In the brain, BAI1 is enriched in neurons at the postsynaptic density (PSD), an electron-dense thickening in the postsynaptic membrane that contains over 100 synaptic proteins and regulates the strength of the excitatory signal, a phenomenon called synaptic plasticity. This suggests that BAI1 might serve as a critical regulator of synapse development, maturation and maintenance. To test this hypothesis, we used neurophysiological techniques to provide electrical stimulations to neurons in hippocampal synapses of the Bai1−/− mice and found strikingly enhanced long-term potentiation (LTP) and impaired long-term depression (LTD) [2]. LTP and LTD are the most widely studied types of synaptic plasticity and are believed to underlie multiple forms of learning and memory. Consistently, the Bai1−/− mice show severely impaired spatial learning and memory in the hidden-platform version of the Morris water maze task [2]. Synaptic plasticity can also be associated with changes in dendritic spine morphology. BAI1 interacts with a variety of proteins that exert powerful effects on dendritic spine formation. For example, BAI1-associated protein 2 (BAIAP2), also called insulin receptor substrate 53 (IRSp53), is a Rho family GTPase effector and has essential roles in filopodia formation and neuronal development [3]. Knockdown of BAIAP2 by short interfering RNAs reduces the density, length, and width of dendritic spines in neuron cultures [4]. Similarly, acute BAI1 knockdown results in a ∼50% reduction in spine density of cultured neurons [5]. Based on these results, we expected changes in the density or morphology of dendritic spines of neurons in the Bai1−/− brains. Surprisingly, we did not detect any significant changes in spine formation and/or maturation in Bai1−/− CA1 pyramidal neurons. These data suggest that morphological changes induced by BAI1 loss in dendritic spines are only observed under in vitro conditions, or that compensatory effects take place in vivo during development.

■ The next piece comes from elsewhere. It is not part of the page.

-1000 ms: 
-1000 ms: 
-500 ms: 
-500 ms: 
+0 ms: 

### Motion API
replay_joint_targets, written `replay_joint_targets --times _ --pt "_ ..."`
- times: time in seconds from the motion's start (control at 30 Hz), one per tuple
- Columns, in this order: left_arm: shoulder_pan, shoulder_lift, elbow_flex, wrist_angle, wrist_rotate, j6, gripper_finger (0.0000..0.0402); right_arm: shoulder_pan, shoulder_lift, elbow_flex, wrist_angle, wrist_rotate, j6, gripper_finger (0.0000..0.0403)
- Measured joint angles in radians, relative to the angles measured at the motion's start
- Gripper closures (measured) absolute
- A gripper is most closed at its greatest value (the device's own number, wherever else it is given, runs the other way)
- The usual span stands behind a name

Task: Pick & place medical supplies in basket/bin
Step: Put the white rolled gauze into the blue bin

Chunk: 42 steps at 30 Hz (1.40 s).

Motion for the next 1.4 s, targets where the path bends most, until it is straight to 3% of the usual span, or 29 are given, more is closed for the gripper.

Exploring the mechanisms underlying the deficits of synaptic plasticity in the Bai1−/− mice, we found that Bai1 deficiency promotes a rapid degradation of PSD-95, a major PSD scaffolding protein, and virally-mediated restoration of PSD-95 in the Bai1−/− hippocampus is sufficient to normalize synaptic plasticity [2]. This, along with the observation that Bai1−/− mice and the Psd95- mutant mice show strikingly similar phenotypes, suggest that the deficits observed in the Bai1−/− mice are due, at least in part, to loss of Bai1-induced PSD-95 stability. Our results have wide-ranging implications for a variety of neurodegenerative diseases. For example, Alzheimer's disease (AD) is a neurological disorder characterized by the abnormal aggregation of the amyloid beta component of the amyloid precursor protein (APP), yet APP's endogenous function remains largely unknown. Reduction in PSD-95 is among the earliest changes in synaptic composition in the APP mutant neurons [6], suggesting that dysregulation of PSD-95 may underlie AD pathogenesis. Recent studies from genome-wide transcriptome analyses indicate that BAI family mRNA expression is downregulated in large cohorts of AD patients [7]. These results, along with our observations, provide a rationale to expand the exploration of BAI1's contribution to disease pathogenesis beyond cancer, including in neurological diseases such as AD.